Filters: `--async` and `--function` and `--class` and various typing ones
simonw opened this issue · 16 comments
The --signatures
option turns out to be a pretty great way to start navigating a new codebase.
It might be useful to be able to filter by types of content. Potentially the following:
--async
- return async function (and method) definitions--function
- just functions--class
- just classes--method
- just class methods
These would be additive, so the following:
symbex --signatures --method --function
Would return all methods and all functions.
But... what would this do?
symbex -s --async
Would it return all async functions AND async methods? If so, would combining it with --function
or --method
not make a difference?
Or should there be a --async-method
filter that's different from --async
(which only gets async functions)?
I'll prototype it and play with it and see how it feels.
This is a pretty fun prototype:
% symbex --async -d ../datasette -s | head -n 20
# File: /Users/simon/Dropbox/Development/datasette/test-plugins/register_output_renderer.py Line: 6
async def can_render(datasette, columns, rows, sql, query_name, database, table, request, view_name)
# File: /Users/simon/Dropbox/Development/datasette/test-plugins/register_output_renderer.py Line: 26
async def render_test_all_parameters(datasette, columns, rows, sql, query_name, database, table, request, view_name, data)
# File: /Users/simon/Dropbox/Development/datasette/pugins-older/register_output_renderer.py Line: 6
async def can_render(datasette, columns, rows, sql, query_name, database, table, request, view_name)
# File: /Users/simon/Dropbox/Development/datasette/pugins-older/register_output_renderer.py Line: 26
async def render_test_all_parameters(datasette, columns, rows, sql, query_name, database, table, request, view_name, data)
# File: /Users/simon/Dropbox/Development/datasette/pugins-older/register_output_renderer.py Line: 60
async def render_response(request)
# File: /Users/simon/Dropbox/Development/datasette/pugins-older/memory_name.py Line: 6
async def startup(datasette)
# File: /Users/simon/Dropbox/Development/datasette/pugins-older/show_open_files.py Line: 6
async def show_open_files()
Needs a bit more thought, then tests and docs.
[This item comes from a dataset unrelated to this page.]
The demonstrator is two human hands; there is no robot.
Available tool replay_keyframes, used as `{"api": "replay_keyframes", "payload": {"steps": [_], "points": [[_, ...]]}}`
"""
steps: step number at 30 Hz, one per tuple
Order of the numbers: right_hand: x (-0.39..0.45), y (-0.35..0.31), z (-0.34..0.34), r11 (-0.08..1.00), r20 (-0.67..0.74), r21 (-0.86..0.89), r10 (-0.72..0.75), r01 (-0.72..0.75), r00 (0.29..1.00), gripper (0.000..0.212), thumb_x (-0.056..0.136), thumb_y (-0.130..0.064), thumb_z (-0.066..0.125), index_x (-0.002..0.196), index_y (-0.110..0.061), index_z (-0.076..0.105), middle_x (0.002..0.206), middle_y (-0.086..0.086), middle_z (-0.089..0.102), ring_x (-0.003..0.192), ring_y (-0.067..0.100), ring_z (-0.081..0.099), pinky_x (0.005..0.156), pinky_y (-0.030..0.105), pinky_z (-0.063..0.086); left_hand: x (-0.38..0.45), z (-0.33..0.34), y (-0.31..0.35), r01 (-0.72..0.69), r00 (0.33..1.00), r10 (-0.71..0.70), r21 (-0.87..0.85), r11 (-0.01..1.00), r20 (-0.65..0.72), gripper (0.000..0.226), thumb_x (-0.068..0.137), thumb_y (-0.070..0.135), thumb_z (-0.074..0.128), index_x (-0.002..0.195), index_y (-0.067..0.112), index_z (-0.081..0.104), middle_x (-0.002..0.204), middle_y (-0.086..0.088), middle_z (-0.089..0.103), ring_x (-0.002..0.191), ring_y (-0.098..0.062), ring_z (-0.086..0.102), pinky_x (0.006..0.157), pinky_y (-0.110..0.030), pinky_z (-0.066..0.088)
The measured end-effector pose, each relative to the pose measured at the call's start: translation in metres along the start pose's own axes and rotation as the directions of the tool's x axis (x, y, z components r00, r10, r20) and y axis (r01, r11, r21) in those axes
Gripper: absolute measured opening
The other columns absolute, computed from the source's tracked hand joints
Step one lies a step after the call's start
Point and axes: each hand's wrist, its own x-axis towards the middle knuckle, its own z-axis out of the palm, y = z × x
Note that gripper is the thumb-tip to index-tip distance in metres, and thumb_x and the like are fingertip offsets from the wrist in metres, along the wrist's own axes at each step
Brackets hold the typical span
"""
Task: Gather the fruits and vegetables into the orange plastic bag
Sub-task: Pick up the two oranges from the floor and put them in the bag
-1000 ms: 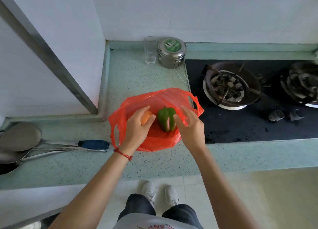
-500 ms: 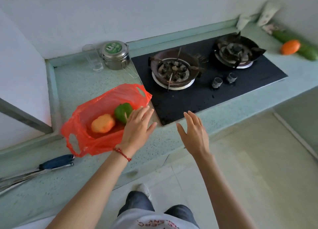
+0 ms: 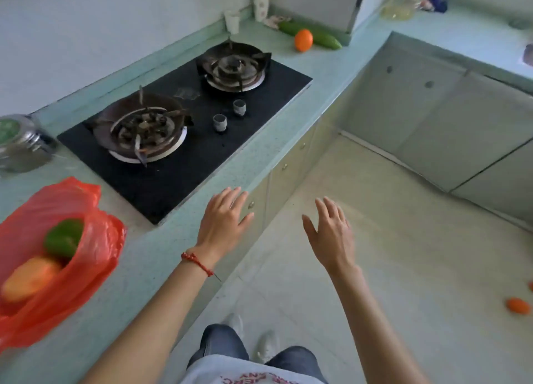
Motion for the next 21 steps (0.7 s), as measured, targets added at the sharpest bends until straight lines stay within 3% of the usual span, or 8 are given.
{"api": "replay_keyframes", "payload": {"steps": [2,8,13,18,21], "points": [[-0.011,0.022,-0.011,0.996,-0.035,-0.016,0.088,-0.088,0.996,0.046,0.082,-0.031,0.054,0.113,0.002,0.058,0.118,0.025,0.061,0.111,0.039,0.058,0.087,0.047,0.05,0.014,0.008,0.02,-0.083,0.996,0.083,-0.008,0.997,0.03,0.059,0.085,0.043,0.031,0.122,0.002,0.053,0.125,-0.02,0.058,0.12,-0.036,0.051,0.102,-0.048,0.039],[-0.054,0.071,-0.044,0.926,-0.179,-0.046,0.361,-0.374,0.915,0.044,0.081,-0.022,0.067,0.115,0.004,0.057,0.118,0.026,0.061,0.111,0.038,0.058,0.088,0.047,0.049,0.049,0.03,0.086,-0.355,0.929,0.359,-0.055,0.933,0.088,0.056,0.085,0.041,0.038,0.125,0.004,0.051,0.129,-0.019,0.055,0.123,-0.035,0.048,0.104,-0.05,0.035],[-0.103,0.096,-0.067,0.799,-0.29,-0.052,0.562,-0.599,0.774,0.043,0.079,-0.023,0.07,0.112,0.003,0.059,0.114,0.024,0.063,0.107,0.037,0.061,0.079,0.046,0.054,0.064,0.048,0.14,-0.539,0.819,0.551,-0.113,0.834,0.159,0.059,0.082,0.043,0.033,0.12,0.004,0.055,0.122,-0.019,0.06,0.116,-0.037,0.054,0.097,-0.052,0.041],[-0.143,0.108,-0.079,0.682,-0.35,-0.039,0.675,-0.73,0.65,0.045,0.083,-0.024,0.065,0.118,0.003,0.056,0.12,0.024,0.06,0.112,0.037,0.057,0.086,0.046,0.05,0.064,0.066,0.177,-0.635,0.731,0.659,-0.176,0.752,0.178,0.054,0.083,0.037,0.044,0.123,0.003,0.053,0.126,-0.02,0.057,0.121,-0.037,0.049,0.103,-0.052,0.035],[-0.152,0.113,-0.082,0.64,-0.377,-0.012,0.709,-0.769,0.596,0.046,0.086,-0.026,0.061,0.122,0.003,0.053,0.125,0.024,0.057,0.117,0.037,0.053,0.091,0.046,0.047,0.066,0.072,0.193,-0.666,0.694,0.696,-0.201,0.718,0.185,0.059,0.083,0.044,0.037,0.122,0.003,0.054,0.126,-0.02,0.057,0.121,-0.037,0.05,0.102,-0.052,0.035]]}}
I didn't implement --method
yet, not completely convinced it is necessary.
A --typed
filter that just returns things that have type signatures - and a --untyped
one that returns things without type signatures - might be neat too.
Maybe this:
--typed
- any function with at least one of its arguments or return using type annotations--untyped
- not a single type annotation--fully-typed
- all arguments plus the return value have type annotations (a subset of--typed
)--partially-typed
- some but not all of the arguments and return value have annotations
If you are working on a project and trying to add types to every single function, you can iterate on it using this to find the functions that still need some work:
symbex --untyped --partially-typed --signatures
Maybe --method
isn't necessary because you can use a '*.*'
selector instead?
Or maybe --method
is a shortcut for that adds the '*.*'
selector?
It would be slightly surprising that while most of these filter options add together, --method --async
would filter methods to just the async ones.
For that reason I think using *.*
to filter methods may be more consistent.
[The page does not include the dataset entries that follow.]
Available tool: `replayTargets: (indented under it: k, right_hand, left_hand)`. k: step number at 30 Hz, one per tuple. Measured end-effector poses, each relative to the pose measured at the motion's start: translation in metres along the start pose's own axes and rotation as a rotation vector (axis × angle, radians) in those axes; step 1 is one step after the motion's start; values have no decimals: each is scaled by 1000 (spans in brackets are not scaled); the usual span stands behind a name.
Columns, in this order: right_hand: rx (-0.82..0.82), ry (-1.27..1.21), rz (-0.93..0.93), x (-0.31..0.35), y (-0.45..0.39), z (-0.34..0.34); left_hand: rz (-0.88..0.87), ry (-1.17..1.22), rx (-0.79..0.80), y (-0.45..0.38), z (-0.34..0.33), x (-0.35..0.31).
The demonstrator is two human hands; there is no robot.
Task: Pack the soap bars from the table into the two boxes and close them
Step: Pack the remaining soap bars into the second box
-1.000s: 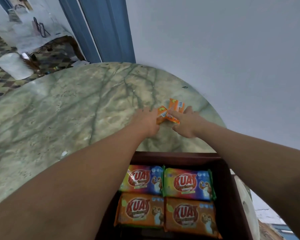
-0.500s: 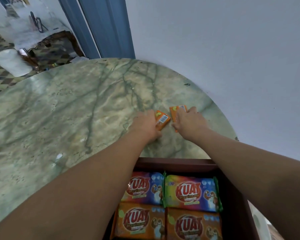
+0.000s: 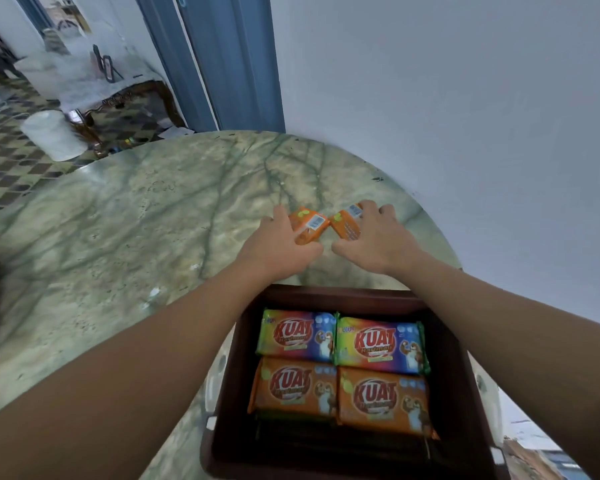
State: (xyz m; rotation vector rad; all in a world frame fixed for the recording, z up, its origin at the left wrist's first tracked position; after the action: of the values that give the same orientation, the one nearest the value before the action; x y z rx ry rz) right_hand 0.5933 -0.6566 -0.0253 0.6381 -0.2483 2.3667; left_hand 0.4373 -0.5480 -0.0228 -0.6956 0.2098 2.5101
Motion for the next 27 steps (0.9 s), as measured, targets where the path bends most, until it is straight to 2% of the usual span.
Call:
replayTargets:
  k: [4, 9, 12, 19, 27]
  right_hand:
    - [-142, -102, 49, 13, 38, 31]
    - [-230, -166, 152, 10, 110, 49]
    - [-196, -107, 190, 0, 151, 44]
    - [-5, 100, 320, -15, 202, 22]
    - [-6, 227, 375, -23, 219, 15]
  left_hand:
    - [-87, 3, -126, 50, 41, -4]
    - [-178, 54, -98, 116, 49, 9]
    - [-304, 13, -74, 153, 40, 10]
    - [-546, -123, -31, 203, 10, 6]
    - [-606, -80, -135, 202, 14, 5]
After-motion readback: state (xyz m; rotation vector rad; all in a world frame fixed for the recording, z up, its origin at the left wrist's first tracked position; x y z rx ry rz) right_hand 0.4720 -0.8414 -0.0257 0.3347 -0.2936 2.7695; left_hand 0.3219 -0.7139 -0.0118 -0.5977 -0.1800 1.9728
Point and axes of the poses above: each hand's wrist, its own y-axis away from the middle knuckle, its own z-axis out of the back of the hand, x = y × z, the point moved 10 cm from there along -y, towards the middle knuckle, and after that the axes turned 10 degrees about -x, right-handed, at the moved point
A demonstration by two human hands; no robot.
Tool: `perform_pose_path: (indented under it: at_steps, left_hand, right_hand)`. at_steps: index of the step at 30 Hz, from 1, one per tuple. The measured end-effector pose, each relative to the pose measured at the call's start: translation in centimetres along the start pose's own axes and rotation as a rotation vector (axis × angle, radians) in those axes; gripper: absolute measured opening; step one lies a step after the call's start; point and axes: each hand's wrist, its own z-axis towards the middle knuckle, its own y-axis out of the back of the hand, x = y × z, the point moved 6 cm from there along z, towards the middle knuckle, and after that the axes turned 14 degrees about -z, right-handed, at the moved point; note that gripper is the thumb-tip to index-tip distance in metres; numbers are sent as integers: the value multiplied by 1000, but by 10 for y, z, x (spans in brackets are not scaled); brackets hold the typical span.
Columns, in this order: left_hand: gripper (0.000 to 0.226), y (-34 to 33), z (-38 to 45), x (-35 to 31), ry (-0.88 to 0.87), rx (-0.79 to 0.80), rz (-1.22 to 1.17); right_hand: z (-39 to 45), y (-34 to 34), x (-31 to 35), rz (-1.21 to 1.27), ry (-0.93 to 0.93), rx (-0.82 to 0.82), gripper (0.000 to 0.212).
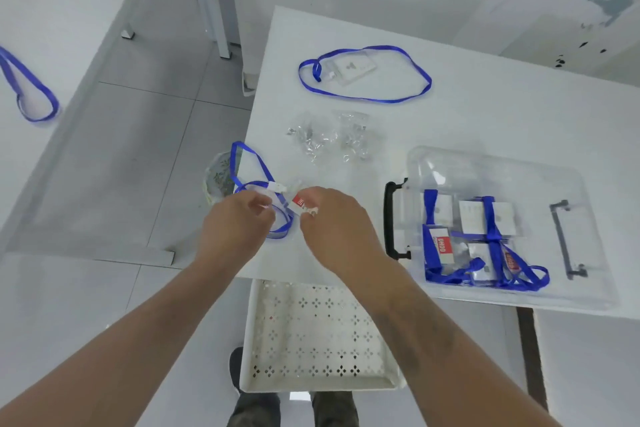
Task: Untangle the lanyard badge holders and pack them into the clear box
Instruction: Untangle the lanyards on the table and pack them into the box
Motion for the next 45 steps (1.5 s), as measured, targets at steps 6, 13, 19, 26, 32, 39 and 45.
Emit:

Confirmed, this works already to get all async methods:
symbex -d ../datasette -s --async '*.*'
I built a messy prototype of the typing ones and I like them a lot:
symbex --typed -s
# File: tests/example_symbols.py Line: 50
def func_type_annotations(a: int, b: str) -> bool
# File: tests/example_symbols.py Line: 94
def function_with_non_pep_0484_annotation(x: ?, xx: ?, yy: ?, y: ?, zz: float) -> ?
# File: tests/example_symbols.py Line: 104
def complex_annotations(code: str, symbols: Iterable[str]) -> List[Tuple[(AST, Optional[str])]]
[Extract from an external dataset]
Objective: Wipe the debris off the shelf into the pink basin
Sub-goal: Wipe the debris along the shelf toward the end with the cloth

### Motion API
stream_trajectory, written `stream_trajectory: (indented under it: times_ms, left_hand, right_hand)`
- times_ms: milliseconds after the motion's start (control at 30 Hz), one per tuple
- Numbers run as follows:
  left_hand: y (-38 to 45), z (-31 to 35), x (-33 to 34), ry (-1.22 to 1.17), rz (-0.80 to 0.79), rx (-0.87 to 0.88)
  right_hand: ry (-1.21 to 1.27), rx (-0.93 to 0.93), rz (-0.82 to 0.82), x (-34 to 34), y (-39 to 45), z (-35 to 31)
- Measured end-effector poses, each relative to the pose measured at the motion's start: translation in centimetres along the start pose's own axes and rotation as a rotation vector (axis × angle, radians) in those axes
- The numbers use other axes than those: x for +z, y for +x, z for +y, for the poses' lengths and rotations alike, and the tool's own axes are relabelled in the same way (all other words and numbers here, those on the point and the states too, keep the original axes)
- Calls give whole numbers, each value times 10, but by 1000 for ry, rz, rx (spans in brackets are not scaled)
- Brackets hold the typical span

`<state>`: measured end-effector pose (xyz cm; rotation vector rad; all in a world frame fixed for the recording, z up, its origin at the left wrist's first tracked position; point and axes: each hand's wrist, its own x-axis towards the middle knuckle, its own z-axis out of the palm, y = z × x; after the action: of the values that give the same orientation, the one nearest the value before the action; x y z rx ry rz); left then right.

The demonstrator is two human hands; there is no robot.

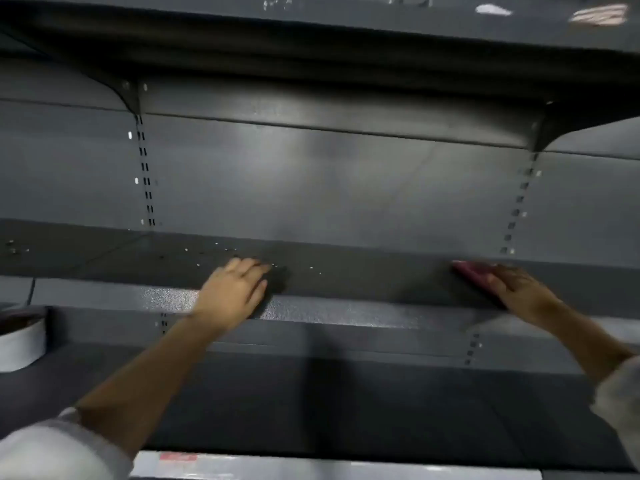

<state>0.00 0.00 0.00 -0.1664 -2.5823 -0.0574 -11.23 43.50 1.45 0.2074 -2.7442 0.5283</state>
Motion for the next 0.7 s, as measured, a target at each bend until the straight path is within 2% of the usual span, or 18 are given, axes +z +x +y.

# File: symbex/lib.py Line: 11
def find_symbol_nodes(code: str, filename: str, symbols: Iterable[str]) -> List[Tuple[(AST, Optional[str])]]
# File: symbex/lib.py Line: 35
def code_for_node(code: str, node: AST, class_name: str, signatures: bool) -> Tuple[(str, int)]
# File: symbex/lib.py Line: 66
def match(name: str, symbols: Iterable[str]) -> bool
# File: symbex/lib.py Line: 91
def function_definition(function_node: AST)
# File: symbex/lib.py Line: 193
def annotation_definition(annotation: AST) -> str
# File: symbex/lib.py Line: 241
def annotation_summary(node: AST) -> AnnotationSummary
symbex --untyped -s
# File: tests/example_symbols.py Line: 10
def func_positional_args(a, b, c)
# File: tests/example_symbols.py Line: 15
async def async_func(a, b, c)
# File: tests/example_symbols.py Line: 20
def func_default_args(a, b=2, c=3)
...
Am I right that these should always be OR and not AND?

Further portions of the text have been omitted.